Hard elimination policy 

In China however, a hard elimination policy remains where the pandemic first began. Welcome to life in the country which now feels like a perpetual, back-to-zero-Covid world.

China was the first country to impose restrictions to combat this pandemic and it will be one of the last to ease them.

When you speak to ordinary Chinese people in the street, you will find that many do not seem to mind the continued strict anti-virus measures as long as they are kept safe.

Not so long ago, other countries like Australia, New Zealand and Singapore were also approaching each outbreak of the coronavirus as something that had to be completely stamped out in the community, sending cities into lockdown until the virus stopped spreading.

Zero local transmissions

The two things that changed this approach were the emergence of the much tougher to control Delta variant of the disease and, more crucially, reaching high vaccination levels.

High vaccination rates meant people might still contract Covid-19, but not have to go to hospital.

As a result, borders elsewhere are opening to international travel. In China however, visas for foreigners remain hard to come by and Chinese people are still not having their passports renewed after they expire.

Living with virus

Elsewhere, people are “living with the virus”. Not in China, where yet another Delta outbreak is being attacked with the same zeal as before the vaccine.

If the official figures are accurate, over 1,000 local transmissions have been recorded since October. 

The figure is not that high, but the spread is significant, hitting 21 provinces. This matters because even a couple of cases in China will trigger the same strict measures as hundreds or thousands of new infections.

‘Not a single infection is acceptable’

The authorities have shown no inclination to alter this approach, even as some Chinese scientists urge a re-think.

Professor Guan Yi, a virologist from Hong Kong University and adviser to the government, has called for a switch from mass nucleic acid tests (which find infections) to mass antibody tests (which might help scientists understand the effectiveness of vaccines).

In an interview with Phoenix TV he said that in the long run, there is no chance that a zero-Covid strategy could work in terms of achieving complete elimination.

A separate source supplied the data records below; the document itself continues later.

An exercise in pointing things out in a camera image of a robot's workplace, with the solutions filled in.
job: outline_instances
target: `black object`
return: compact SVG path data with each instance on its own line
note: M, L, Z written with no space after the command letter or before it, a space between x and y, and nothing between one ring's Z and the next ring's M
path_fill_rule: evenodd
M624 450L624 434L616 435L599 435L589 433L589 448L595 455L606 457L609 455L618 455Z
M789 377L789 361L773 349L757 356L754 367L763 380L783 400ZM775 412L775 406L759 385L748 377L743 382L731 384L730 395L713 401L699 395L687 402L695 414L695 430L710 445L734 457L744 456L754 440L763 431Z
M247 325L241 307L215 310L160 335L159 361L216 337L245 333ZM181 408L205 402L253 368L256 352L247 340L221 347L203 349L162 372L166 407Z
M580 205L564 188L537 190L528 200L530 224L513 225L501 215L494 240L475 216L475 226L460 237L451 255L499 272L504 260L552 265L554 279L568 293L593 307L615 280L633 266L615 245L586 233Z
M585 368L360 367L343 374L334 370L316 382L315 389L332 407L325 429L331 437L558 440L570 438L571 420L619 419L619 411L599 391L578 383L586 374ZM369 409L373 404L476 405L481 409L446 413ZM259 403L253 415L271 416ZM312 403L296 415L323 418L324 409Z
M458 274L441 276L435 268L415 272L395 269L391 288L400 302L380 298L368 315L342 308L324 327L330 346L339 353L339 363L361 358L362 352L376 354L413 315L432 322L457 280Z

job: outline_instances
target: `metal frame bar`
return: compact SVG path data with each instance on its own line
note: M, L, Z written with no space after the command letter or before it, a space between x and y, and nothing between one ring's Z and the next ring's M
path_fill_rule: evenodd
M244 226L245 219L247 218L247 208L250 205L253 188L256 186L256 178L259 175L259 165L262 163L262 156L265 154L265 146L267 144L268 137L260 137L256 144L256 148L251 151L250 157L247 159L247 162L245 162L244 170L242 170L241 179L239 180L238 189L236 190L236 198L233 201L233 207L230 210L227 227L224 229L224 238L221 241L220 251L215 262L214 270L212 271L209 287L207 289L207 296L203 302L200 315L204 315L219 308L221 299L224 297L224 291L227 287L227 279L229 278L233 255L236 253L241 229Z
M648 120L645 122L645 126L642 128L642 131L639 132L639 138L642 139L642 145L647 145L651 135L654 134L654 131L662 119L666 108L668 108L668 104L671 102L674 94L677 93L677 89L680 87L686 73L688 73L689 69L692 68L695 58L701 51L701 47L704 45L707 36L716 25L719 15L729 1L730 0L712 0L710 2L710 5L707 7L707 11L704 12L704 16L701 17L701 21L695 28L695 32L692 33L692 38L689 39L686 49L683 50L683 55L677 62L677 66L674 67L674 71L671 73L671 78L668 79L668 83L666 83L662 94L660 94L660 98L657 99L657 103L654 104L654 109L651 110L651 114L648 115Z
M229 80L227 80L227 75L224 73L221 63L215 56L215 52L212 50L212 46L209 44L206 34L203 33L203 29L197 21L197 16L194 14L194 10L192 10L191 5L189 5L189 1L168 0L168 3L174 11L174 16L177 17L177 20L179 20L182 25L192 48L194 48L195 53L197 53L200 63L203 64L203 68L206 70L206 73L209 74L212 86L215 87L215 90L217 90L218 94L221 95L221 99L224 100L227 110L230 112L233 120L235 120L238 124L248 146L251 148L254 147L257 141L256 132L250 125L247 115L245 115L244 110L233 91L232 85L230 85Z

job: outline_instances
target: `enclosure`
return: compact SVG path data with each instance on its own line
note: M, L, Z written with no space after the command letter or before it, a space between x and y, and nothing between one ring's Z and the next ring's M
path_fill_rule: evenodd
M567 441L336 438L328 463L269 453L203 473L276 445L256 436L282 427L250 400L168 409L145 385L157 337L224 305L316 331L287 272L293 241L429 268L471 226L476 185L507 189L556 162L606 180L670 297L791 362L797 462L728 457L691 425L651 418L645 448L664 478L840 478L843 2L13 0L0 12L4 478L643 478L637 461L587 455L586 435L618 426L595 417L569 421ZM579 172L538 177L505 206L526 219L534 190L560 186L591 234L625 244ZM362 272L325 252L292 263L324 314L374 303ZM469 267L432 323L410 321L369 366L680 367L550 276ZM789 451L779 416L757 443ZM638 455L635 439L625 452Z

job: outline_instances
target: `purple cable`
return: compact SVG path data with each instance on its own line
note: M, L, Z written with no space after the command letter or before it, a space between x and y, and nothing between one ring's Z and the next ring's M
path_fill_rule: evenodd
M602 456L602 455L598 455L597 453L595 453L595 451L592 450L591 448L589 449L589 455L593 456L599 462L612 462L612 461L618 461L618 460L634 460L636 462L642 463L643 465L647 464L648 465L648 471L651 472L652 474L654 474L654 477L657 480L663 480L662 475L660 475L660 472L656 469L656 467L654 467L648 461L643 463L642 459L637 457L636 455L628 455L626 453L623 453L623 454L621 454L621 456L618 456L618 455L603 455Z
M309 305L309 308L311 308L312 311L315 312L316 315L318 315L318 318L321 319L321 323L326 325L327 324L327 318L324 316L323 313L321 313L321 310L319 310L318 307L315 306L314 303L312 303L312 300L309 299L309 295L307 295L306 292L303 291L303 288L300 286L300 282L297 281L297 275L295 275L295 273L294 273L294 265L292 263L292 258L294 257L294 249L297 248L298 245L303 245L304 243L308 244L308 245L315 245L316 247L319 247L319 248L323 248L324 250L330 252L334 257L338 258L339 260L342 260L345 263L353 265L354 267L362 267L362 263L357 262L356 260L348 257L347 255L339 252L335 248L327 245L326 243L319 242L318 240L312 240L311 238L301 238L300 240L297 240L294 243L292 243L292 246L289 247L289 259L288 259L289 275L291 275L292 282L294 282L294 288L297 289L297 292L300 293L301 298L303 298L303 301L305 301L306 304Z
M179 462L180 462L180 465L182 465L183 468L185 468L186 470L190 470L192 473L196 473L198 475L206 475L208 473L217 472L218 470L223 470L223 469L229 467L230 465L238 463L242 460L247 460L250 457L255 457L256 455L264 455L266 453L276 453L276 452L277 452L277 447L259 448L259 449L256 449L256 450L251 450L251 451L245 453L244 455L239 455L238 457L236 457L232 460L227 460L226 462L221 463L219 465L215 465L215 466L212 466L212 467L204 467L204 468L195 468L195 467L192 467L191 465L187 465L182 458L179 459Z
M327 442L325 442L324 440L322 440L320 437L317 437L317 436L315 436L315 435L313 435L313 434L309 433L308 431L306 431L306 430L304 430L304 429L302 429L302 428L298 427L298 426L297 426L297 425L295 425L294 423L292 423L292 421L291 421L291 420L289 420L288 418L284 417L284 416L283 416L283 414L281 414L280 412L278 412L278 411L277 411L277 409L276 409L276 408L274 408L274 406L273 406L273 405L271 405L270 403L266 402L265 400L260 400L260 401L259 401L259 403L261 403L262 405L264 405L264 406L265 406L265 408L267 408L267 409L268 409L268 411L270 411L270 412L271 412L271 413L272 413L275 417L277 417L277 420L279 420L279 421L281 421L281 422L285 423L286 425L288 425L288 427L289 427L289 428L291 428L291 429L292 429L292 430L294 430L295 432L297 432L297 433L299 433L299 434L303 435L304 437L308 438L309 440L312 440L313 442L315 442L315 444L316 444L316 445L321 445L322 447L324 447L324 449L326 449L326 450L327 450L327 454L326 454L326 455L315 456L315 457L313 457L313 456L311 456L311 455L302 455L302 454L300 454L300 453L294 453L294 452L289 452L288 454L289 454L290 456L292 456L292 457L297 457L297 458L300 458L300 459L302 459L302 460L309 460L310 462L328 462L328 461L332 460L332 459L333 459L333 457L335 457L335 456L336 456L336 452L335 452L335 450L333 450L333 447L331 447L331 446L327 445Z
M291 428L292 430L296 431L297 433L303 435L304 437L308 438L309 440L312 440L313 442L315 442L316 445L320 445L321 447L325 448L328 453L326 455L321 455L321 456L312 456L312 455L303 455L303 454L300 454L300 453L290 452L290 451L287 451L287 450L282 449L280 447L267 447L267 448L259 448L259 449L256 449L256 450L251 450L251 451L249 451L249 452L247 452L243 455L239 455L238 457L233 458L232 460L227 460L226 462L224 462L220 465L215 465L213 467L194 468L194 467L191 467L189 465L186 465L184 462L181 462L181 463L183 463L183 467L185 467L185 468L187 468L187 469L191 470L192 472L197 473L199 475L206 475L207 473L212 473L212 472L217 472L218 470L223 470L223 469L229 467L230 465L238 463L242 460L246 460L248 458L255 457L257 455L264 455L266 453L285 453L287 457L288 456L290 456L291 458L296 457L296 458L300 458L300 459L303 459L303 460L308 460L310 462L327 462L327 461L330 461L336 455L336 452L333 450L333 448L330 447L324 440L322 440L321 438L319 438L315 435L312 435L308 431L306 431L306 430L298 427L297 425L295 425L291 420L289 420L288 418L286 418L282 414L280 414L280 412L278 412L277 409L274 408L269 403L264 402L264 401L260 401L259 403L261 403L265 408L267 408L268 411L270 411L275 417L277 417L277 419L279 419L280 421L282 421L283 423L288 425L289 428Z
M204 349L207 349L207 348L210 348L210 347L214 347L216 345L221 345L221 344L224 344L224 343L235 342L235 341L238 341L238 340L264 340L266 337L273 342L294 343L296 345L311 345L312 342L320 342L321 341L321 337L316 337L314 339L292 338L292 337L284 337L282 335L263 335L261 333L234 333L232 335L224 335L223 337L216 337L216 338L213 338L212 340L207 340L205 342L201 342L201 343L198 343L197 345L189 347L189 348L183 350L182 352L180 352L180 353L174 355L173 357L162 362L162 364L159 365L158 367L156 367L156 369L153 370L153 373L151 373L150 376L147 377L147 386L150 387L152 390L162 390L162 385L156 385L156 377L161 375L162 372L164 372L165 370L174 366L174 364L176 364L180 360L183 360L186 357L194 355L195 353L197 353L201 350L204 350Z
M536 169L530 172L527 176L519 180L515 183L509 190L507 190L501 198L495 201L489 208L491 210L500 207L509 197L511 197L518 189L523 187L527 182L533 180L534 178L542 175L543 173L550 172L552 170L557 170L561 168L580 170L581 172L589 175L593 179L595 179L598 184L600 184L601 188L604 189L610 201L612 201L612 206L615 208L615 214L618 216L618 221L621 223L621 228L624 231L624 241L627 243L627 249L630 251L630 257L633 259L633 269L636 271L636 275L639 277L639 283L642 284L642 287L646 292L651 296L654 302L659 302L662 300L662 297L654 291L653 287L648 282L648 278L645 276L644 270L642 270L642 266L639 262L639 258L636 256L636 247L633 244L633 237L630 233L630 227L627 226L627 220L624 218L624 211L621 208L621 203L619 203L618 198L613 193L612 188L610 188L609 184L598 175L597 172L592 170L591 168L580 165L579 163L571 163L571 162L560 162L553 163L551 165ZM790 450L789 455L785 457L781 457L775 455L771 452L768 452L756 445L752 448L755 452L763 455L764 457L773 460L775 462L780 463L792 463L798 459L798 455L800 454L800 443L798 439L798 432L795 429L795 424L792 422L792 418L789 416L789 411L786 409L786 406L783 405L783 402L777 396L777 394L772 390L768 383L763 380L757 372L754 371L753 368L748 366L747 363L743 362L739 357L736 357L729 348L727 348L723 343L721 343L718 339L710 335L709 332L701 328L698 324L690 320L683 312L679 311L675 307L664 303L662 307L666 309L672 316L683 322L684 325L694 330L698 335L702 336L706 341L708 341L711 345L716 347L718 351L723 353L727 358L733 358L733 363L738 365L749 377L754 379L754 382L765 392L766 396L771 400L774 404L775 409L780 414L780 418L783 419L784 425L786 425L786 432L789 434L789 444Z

“The virus is permanent now,” he said. “It’s the same as influenza, which will circulate in humans for a long time”.

This concept will not come as a surprise to people in other countries. In China however, the government has drilled the population to mobilise to get back to zero cases with each new surge of the virus. Changing this message will be hard.

“The zero-tolerance strategy is also part of the official narrative, to claim the success of the Chinese pandemic response model, the superiority of the Chinese political system. So if you give up that strategy, and then you saw the cases increasing significantly, you know that would lead people to question the model.”

Vaccines

He is not alone amongst academics who are now questioning Beijing’s direction.

Dr Huang Yanzhong, from the New-York based Council on Foreign Relations, says a key problem is that vaccines cannot achieve what the Chinese government would like them to, making Beijing wary.

“They’re not confident about the effectiveness of the vaccines – the ability to prevent infections,” he told the BBC, “because actually even the best vaccines can’t prevent infections – but the zero-tolerance strategy says we can’t accept even one single infection.”

‘A million reasons’

Most immediately there is the Winter Olympics in February. Tickets have not gone on sale but the goal is to have spectators in the stands.

Sporadic outbreaks of Covid-19 in China is casting doubt on the country’s ability to maintain zero-Covid cases ahead of the 2022 Beijing Winter Olympics.

Next October is the Communist Party’s five-yearly Congress, when Xi Jinping is expected to begin a historic third term in office.

Another rather bleak interpretation is that General Secretary Xi Jinping and his administration like the idea of reducing foreign influence in China, and the pandemic has provided an excellent excuse to move in this direction.

On social media, some posts by nationalists have decried international influence on “China’s” way of doing things.

Either way, experts close to those in power here are not signaling an imminent end to zero-Covid. In fact, it is quite the opposite.

‘Too high’ a cost

Dr Zhong Nanshan is seen as something of a medical hero in China. The specialist in respiratory medicine shot to global fame in 2003 for challenging the then-government’s line that the Sars outbreak was not so severe.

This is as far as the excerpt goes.